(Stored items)
§

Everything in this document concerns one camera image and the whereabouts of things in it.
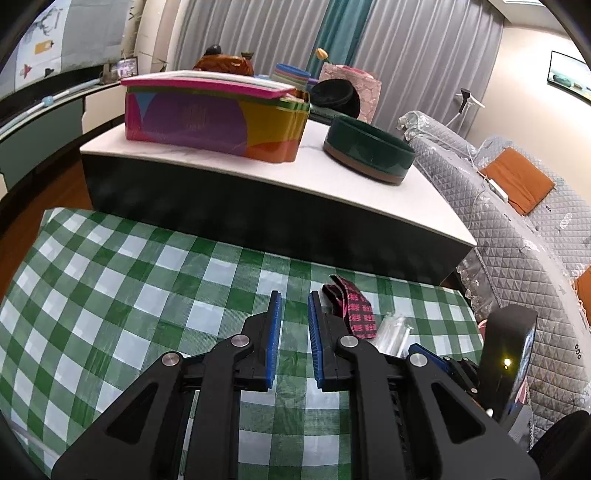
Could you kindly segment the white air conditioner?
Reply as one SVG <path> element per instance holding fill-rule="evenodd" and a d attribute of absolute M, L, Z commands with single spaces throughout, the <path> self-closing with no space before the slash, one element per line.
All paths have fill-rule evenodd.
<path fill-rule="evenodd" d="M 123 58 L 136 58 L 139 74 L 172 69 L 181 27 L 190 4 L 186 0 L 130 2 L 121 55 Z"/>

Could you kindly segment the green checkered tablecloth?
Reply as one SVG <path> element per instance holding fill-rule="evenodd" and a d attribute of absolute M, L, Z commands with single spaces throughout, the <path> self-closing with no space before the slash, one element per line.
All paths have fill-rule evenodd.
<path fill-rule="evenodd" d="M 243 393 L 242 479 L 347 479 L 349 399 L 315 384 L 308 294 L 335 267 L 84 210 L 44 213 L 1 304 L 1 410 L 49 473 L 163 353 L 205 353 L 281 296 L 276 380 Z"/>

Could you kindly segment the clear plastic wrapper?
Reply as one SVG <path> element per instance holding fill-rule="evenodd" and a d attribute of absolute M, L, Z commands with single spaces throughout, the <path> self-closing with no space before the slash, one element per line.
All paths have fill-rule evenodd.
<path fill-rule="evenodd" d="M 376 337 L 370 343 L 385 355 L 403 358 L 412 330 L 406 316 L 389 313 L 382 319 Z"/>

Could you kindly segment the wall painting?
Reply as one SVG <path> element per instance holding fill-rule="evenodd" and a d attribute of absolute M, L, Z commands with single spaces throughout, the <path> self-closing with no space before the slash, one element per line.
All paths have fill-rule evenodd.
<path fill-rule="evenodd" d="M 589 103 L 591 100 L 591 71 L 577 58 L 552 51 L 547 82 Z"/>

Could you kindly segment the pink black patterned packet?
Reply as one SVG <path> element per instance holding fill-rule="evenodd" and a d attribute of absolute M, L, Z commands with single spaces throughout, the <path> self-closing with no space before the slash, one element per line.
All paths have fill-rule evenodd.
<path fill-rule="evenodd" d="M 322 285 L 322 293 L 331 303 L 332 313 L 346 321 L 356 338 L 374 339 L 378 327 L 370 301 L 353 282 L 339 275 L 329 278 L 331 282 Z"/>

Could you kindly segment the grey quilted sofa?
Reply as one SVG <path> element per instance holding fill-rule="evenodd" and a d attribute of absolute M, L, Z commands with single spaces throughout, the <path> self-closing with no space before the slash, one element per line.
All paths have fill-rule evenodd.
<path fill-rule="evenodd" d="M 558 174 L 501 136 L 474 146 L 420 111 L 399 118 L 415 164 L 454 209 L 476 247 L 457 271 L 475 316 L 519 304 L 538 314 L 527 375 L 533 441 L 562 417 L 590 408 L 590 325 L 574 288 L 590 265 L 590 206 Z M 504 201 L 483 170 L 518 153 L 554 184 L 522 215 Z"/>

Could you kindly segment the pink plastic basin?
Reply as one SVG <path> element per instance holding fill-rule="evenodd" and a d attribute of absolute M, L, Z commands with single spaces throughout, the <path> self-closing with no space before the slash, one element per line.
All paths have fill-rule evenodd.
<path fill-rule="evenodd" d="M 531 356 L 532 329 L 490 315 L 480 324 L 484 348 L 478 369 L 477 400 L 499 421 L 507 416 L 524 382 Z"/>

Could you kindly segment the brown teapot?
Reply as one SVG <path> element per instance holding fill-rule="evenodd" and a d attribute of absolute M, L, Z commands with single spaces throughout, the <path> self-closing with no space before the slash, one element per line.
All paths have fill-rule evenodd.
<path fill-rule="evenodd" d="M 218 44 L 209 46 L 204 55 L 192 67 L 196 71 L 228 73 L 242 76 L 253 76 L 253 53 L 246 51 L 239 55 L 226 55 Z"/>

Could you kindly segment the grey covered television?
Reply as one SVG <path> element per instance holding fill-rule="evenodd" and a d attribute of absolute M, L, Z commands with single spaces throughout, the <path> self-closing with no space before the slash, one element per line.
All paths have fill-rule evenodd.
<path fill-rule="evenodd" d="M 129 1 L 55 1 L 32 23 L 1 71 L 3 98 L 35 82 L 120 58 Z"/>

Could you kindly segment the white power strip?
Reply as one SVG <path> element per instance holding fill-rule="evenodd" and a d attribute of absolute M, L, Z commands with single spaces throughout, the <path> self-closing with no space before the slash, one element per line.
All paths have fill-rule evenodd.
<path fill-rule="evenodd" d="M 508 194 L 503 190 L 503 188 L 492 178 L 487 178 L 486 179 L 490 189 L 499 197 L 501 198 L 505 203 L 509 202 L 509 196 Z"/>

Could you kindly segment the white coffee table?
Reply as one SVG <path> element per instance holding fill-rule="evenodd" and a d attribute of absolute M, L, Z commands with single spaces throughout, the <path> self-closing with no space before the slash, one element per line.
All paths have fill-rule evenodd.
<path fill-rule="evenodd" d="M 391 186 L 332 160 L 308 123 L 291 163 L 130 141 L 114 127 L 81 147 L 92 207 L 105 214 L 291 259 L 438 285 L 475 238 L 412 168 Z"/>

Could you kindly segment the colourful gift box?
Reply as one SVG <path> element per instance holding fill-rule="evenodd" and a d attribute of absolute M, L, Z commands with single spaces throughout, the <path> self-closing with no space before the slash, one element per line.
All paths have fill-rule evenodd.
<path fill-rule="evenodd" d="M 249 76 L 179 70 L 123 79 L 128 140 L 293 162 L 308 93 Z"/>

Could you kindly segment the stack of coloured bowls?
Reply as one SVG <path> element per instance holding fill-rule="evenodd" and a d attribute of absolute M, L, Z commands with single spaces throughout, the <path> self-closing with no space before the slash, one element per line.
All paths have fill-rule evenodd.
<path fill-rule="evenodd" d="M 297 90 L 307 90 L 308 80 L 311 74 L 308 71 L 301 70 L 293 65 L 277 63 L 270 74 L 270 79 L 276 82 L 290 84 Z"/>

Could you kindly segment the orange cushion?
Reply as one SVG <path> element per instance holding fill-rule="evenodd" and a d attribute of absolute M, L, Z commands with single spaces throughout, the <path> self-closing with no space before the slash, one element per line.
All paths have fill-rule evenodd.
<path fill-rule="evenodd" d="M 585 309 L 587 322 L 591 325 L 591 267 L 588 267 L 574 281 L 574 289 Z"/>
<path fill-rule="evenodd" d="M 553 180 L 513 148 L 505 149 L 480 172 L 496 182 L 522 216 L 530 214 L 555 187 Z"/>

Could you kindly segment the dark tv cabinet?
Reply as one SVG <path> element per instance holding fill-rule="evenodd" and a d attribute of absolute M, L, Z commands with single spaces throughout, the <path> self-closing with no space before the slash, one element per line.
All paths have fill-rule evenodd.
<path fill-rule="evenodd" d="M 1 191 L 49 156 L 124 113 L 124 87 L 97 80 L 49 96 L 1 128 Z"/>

§

### Work instructions:
What you give back must match the entries exactly, apart from the omitted pictures.

### Solution below:
Everything in this document concerns one camera image and the whereabouts of things in it.
Could you kindly segment the white air conditioner?
Reply as one SVG <path> element per instance holding fill-rule="evenodd" and a d attribute of absolute M, L, Z commands with single spaces throughout, the <path> self-closing with no space before the slash, one element per line.
All paths have fill-rule evenodd.
<path fill-rule="evenodd" d="M 123 58 L 136 58 L 139 74 L 172 69 L 181 27 L 190 4 L 186 0 L 130 2 L 121 55 Z"/>

Could you kindly segment the green checkered tablecloth?
Reply as one SVG <path> element per instance holding fill-rule="evenodd" and a d attribute of absolute M, L, Z commands with single spaces throughout, the <path> self-closing with no space before the slash, one element per line.
All paths have fill-rule evenodd.
<path fill-rule="evenodd" d="M 243 393 L 242 479 L 347 479 L 349 399 L 315 384 L 308 294 L 335 267 L 84 210 L 44 213 L 1 304 L 1 410 L 49 473 L 163 353 L 205 353 L 281 296 L 276 380 Z"/>

Could you kindly segment the clear plastic wrapper?
Reply as one SVG <path> element per instance holding fill-rule="evenodd" and a d attribute of absolute M, L, Z commands with single spaces throughout, the <path> self-closing with no space before the slash, one element per line.
All paths have fill-rule evenodd.
<path fill-rule="evenodd" d="M 376 337 L 370 343 L 385 355 L 403 358 L 412 330 L 406 316 L 389 313 L 382 319 Z"/>

Could you kindly segment the wall painting?
Reply as one SVG <path> element per instance holding fill-rule="evenodd" and a d attribute of absolute M, L, Z commands with single spaces throughout, the <path> self-closing with no space before the slash, one element per line.
All paths have fill-rule evenodd.
<path fill-rule="evenodd" d="M 589 103 L 591 100 L 591 71 L 577 58 L 552 51 L 547 82 Z"/>

Could you kindly segment the pink black patterned packet?
Reply as one SVG <path> element per instance holding fill-rule="evenodd" and a d attribute of absolute M, L, Z commands with single spaces throughout, the <path> self-closing with no space before the slash, one element per line.
All paths have fill-rule evenodd.
<path fill-rule="evenodd" d="M 322 285 L 322 293 L 331 303 L 332 313 L 346 321 L 356 338 L 374 339 L 378 327 L 370 301 L 353 282 L 339 275 L 329 278 L 331 282 Z"/>

Could you kindly segment the grey quilted sofa?
Reply as one SVG <path> element per instance holding fill-rule="evenodd" and a d attribute of absolute M, L, Z commands with single spaces throughout, the <path> self-closing with no space before the slash, one element per line.
All paths have fill-rule evenodd.
<path fill-rule="evenodd" d="M 558 174 L 501 136 L 474 146 L 420 111 L 399 118 L 415 164 L 454 209 L 476 247 L 457 271 L 475 316 L 519 304 L 538 314 L 527 375 L 533 441 L 562 417 L 590 408 L 590 325 L 574 288 L 590 265 L 590 206 Z M 504 201 L 483 170 L 518 153 L 554 184 L 522 215 Z"/>

Could you kindly segment the pink plastic basin?
Reply as one SVG <path> element per instance holding fill-rule="evenodd" and a d attribute of absolute M, L, Z commands with single spaces throughout, the <path> self-closing with no space before the slash, one element per line.
All paths have fill-rule evenodd.
<path fill-rule="evenodd" d="M 531 356 L 532 329 L 490 315 L 480 324 L 484 348 L 478 369 L 477 400 L 499 421 L 507 416 L 524 382 Z"/>

Could you kindly segment the brown teapot?
Reply as one SVG <path> element per instance holding fill-rule="evenodd" and a d attribute of absolute M, L, Z commands with single spaces throughout, the <path> self-closing with no space before the slash, one element per line.
All paths have fill-rule evenodd.
<path fill-rule="evenodd" d="M 218 44 L 209 46 L 204 55 L 192 67 L 196 71 L 228 73 L 242 76 L 253 76 L 253 53 L 246 51 L 239 55 L 226 55 Z"/>

Could you kindly segment the grey covered television?
Reply as one SVG <path> element per instance holding fill-rule="evenodd" and a d attribute of absolute M, L, Z commands with single spaces throughout, the <path> self-closing with no space before the slash, one element per line.
All paths have fill-rule evenodd.
<path fill-rule="evenodd" d="M 129 1 L 55 1 L 32 23 L 1 71 L 3 98 L 35 82 L 120 58 Z"/>

Could you kindly segment the white power strip?
Reply as one SVG <path> element per instance holding fill-rule="evenodd" and a d attribute of absolute M, L, Z commands with single spaces throughout, the <path> self-closing with no space before the slash, one element per line.
All paths have fill-rule evenodd.
<path fill-rule="evenodd" d="M 508 194 L 503 190 L 503 188 L 492 178 L 487 178 L 486 179 L 490 189 L 499 197 L 501 198 L 505 203 L 509 202 L 509 196 Z"/>

Could you kindly segment the white coffee table?
Reply as one SVG <path> element per instance holding fill-rule="evenodd" and a d attribute of absolute M, L, Z commands with single spaces throughout, the <path> self-closing with no space before the slash, one element per line.
All paths have fill-rule evenodd.
<path fill-rule="evenodd" d="M 391 186 L 332 160 L 308 123 L 291 163 L 130 141 L 114 127 L 81 147 L 92 207 L 105 214 L 291 259 L 438 285 L 475 238 L 412 168 Z"/>

Could you kindly segment the colourful gift box?
Reply as one SVG <path> element per instance holding fill-rule="evenodd" and a d attribute of absolute M, L, Z commands with single spaces throughout, the <path> self-closing with no space before the slash, one element per line.
All paths have fill-rule evenodd.
<path fill-rule="evenodd" d="M 249 76 L 179 70 L 123 79 L 128 140 L 293 162 L 308 93 Z"/>

Could you kindly segment the stack of coloured bowls?
Reply as one SVG <path> element per instance holding fill-rule="evenodd" and a d attribute of absolute M, L, Z commands with single spaces throughout, the <path> self-closing with no space before the slash, one element per line.
All paths have fill-rule evenodd.
<path fill-rule="evenodd" d="M 297 90 L 307 90 L 308 80 L 311 74 L 308 71 L 301 70 L 293 65 L 277 63 L 270 74 L 270 79 L 276 82 L 290 84 Z"/>

Could you kindly segment the orange cushion?
Reply as one SVG <path> element per instance holding fill-rule="evenodd" and a d attribute of absolute M, L, Z commands with single spaces throughout, the <path> self-closing with no space before the slash, one element per line.
All paths have fill-rule evenodd.
<path fill-rule="evenodd" d="M 585 309 L 587 322 L 591 325 L 591 267 L 588 267 L 574 281 L 574 289 Z"/>
<path fill-rule="evenodd" d="M 553 180 L 513 148 L 505 149 L 480 172 L 496 182 L 522 216 L 530 214 L 555 187 Z"/>

Could you kindly segment the dark tv cabinet?
Reply as one SVG <path> element per instance holding fill-rule="evenodd" and a d attribute of absolute M, L, Z commands with single spaces throughout, the <path> self-closing with no space before the slash, one element per line.
All paths have fill-rule evenodd.
<path fill-rule="evenodd" d="M 1 191 L 49 156 L 124 113 L 124 87 L 97 80 L 49 96 L 1 128 Z"/>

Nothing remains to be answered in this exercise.